Tune More Configurations¶
If your DAOS URI is the mapped UUIDs, you can follow descriptions of each
config item in daos-site-example.xml
to set your own values in loadable daos-site.xml
.
If your DAOS URI is the UNS path, your configurations, except those set by DAOS
UNS creation, in daos-site.xml
can still be effective. To make configuration
source consistent, an alternative to the configuration file daos-site.xml
is to
set all configurations to the UNS path. You put the configs to the same UNS
path with below command.
# install attr package if get "command not found" error
$ setfattr -n user.daos.hadoop -v "fs.daos.server.group=daos_server:fs.daos.pool.svc=0" <your path>
Or
$ java -Dpath="your path" -Dattr=user.daos.hadoop -Dvalue="fs.daos.server.group=daos_server:fs.daos.pool.svc=0"

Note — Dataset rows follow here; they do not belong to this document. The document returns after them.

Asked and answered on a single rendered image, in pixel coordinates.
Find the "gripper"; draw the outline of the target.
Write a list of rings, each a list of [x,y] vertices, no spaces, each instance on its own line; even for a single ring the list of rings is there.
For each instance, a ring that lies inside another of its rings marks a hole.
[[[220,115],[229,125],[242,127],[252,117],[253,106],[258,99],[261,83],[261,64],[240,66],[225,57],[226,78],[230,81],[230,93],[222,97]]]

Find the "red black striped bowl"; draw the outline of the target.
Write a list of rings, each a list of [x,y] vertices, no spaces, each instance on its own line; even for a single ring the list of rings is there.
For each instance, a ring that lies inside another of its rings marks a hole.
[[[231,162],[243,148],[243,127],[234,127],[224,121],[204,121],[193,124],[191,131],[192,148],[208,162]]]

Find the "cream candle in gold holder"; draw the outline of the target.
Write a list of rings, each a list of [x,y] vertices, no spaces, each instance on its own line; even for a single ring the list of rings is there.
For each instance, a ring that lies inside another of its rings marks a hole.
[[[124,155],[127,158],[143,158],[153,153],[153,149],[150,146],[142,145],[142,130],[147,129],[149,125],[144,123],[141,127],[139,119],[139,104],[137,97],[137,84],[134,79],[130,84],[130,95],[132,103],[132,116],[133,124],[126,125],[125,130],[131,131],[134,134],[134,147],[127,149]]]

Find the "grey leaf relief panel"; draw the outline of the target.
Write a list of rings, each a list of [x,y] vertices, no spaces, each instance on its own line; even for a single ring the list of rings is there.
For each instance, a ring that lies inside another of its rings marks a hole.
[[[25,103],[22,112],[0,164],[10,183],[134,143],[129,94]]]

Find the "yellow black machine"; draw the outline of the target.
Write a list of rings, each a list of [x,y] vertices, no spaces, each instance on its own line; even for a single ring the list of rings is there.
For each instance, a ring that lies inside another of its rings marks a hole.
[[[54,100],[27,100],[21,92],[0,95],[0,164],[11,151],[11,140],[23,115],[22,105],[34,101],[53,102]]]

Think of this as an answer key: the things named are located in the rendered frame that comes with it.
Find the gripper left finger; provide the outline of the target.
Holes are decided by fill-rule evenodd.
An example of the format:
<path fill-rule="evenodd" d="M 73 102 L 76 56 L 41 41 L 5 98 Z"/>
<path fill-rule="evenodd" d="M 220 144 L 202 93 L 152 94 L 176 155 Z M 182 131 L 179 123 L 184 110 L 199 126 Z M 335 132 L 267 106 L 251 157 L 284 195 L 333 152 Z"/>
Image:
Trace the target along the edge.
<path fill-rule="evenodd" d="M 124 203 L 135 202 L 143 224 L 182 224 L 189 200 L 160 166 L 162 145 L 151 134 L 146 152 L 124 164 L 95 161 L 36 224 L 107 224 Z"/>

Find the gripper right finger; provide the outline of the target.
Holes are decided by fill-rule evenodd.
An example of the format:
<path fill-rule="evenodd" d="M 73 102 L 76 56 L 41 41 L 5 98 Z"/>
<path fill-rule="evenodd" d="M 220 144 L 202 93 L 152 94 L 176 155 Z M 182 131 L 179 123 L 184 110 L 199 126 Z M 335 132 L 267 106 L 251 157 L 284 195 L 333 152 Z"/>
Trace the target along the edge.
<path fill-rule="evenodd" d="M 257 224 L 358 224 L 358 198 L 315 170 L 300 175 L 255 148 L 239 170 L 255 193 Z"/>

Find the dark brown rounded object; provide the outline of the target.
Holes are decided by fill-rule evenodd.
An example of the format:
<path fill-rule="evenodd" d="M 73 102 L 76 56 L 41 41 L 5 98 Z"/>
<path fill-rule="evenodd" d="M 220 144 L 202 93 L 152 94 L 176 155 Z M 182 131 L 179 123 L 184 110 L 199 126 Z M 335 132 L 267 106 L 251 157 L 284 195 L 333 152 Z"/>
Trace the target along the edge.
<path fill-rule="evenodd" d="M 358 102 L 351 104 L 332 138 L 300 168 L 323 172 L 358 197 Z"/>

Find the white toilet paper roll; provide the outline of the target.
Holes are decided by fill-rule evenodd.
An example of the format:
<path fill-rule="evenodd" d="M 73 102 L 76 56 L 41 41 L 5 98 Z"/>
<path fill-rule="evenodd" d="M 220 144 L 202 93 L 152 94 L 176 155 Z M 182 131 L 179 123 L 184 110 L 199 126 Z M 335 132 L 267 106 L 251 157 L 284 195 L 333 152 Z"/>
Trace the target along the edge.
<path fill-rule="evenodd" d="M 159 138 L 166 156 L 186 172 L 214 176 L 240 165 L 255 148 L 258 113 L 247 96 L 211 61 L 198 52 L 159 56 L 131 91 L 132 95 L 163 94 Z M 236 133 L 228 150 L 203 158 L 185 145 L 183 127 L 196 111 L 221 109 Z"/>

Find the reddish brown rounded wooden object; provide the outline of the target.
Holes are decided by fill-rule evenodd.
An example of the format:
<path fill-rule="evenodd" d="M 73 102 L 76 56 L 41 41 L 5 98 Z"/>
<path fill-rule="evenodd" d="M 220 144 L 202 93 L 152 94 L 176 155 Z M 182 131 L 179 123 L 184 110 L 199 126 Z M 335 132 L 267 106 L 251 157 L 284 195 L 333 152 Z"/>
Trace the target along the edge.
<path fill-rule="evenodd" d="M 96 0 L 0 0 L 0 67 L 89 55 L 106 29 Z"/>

-cp ./daos-java-1.1.0-shaded.jar io.daos.dfs.DaosUns setappinfo
For the "value" property, you need to follow pattern, key1=value1:key2=value2.. .. And key should be from daos-site-example.xml. If value contains characters of '=' or ':', you need to escape the value with below command.

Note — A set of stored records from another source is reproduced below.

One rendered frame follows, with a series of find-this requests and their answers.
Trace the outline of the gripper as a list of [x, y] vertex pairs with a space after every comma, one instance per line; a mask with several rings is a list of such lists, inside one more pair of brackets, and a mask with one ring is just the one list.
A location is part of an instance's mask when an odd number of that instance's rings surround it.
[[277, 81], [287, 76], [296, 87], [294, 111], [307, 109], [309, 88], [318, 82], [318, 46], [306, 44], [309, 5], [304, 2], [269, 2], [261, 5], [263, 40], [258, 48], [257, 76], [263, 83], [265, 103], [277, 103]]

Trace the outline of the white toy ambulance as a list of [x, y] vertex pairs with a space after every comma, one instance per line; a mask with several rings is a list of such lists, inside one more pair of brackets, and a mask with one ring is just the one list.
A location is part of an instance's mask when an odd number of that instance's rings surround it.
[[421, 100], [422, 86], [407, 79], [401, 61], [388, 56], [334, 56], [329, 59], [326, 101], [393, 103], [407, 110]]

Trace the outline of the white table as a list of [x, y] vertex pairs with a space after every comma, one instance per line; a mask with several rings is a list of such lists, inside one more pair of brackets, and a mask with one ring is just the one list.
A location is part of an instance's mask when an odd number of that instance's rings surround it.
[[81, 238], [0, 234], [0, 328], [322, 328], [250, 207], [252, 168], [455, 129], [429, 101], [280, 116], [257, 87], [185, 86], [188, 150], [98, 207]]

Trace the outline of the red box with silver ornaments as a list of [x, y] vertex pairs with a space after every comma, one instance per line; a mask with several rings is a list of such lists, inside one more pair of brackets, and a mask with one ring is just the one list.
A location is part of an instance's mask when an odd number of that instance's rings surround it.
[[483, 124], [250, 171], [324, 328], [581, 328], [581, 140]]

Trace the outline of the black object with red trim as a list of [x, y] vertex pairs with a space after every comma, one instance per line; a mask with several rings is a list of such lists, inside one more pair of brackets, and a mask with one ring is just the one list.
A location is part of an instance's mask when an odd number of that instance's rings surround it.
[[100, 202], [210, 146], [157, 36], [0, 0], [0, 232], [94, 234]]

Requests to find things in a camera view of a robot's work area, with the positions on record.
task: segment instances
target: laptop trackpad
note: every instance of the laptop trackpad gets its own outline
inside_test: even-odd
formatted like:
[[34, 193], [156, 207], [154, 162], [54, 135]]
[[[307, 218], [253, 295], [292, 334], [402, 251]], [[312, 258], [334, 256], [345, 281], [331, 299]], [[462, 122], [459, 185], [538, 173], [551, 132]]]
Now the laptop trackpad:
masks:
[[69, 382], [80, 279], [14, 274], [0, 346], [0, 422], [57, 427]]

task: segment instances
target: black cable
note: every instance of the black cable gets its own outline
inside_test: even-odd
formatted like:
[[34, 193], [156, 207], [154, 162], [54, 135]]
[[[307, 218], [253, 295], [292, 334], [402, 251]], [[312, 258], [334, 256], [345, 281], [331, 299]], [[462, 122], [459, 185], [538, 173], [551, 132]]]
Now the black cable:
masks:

$ java -Dop=escape-app-value -Dinput="daos_server:1=2" -cp ./daos-java-1.1.0-shaded.jar io.daos.dfs.DaosUns util
You'll get escaped value, "daos_server\u003a1\u003d2", for "daos_server:1=2".
If you configure the same property in both daos-site.xml
and UNS path, the
value in daos-sitem.xml
takes priority. If user set Hadoop configuration before
initializing Hadoop DAOS FileSystem, the user's configuration takes priority.
Configure Spark to Use DAOS¶
To access DAOS Hadoop filesystem in Spark, add the jar files to the classpath
of the Spark executor and driver. This can be configured in Spark's
configuration file spark-defaults.conf
.
spark.executor.extraClassPath /path/to/daos-java-<version>.jar:/path/to/hadoop-daos-<version>.jar
spark.driver.extraClassPath /path/to/daos-java-<version>.jar:/path/to/hadoop-daos-<version>.jar
Access DAOS in Spark¶
All Spark APIs that work with the Hadoop filesystem will work with DAOS. We use
the daos://
URI to access files stored in DAOS. For example, to read the
people.json
file from the root directory of DAOS filesystem, we can use the
following pySpark code:
df = spark.read.json("daos://default:1/people.json")
Configure Hadoop to Use DAOS¶
Edit $HADOOP_HOME/etc/hadoop/core-site.xml
to change fs.defaultFS to
daos://default:1
or "daos://uns/\<your path>". Then append below configuration
to this file and $HADOOP_HOME/etc/hadoop/yarn-site.xml
.
<property>
<name>fs.AbstractFileSystem.daos.impl</name>
<value>io.daos.fs.hadoop.DaosAbsFsImpl</value>
</property>
DAOS has no data locality since it is remote storage. You need to add below
configuration to the scheduler configuration file, like capacity-scheduler.xml
in
yarn.
<property>
<name>yarn.scheduler.capacity.node-locality-delay</name>
<value>-1</value>
</property>
Then replicate daos-site.xml
, core-site.xml
, yarn-site.xml
and
capacity-scheduler.xml
to other nodes.
Access DAOS in Hadoop¶
If everything goes well, you should see “/user” directory being listed after issuing below command.
$ hadoop fs -ls /
You can also play around with other Hadoop commands, like -copyFromLocal and
-copyToLocal. You can also start Yarn and run some mapreduce jobs on Yarn. Just
make sure you have DAOS URI, daos://default:1/
, set correctly in your job.
Known Issues¶
If you use Omni-path PSM2 provider in DAOS, you'll get connection issue in Yarn container due to PSM2 resource not being released properly in time.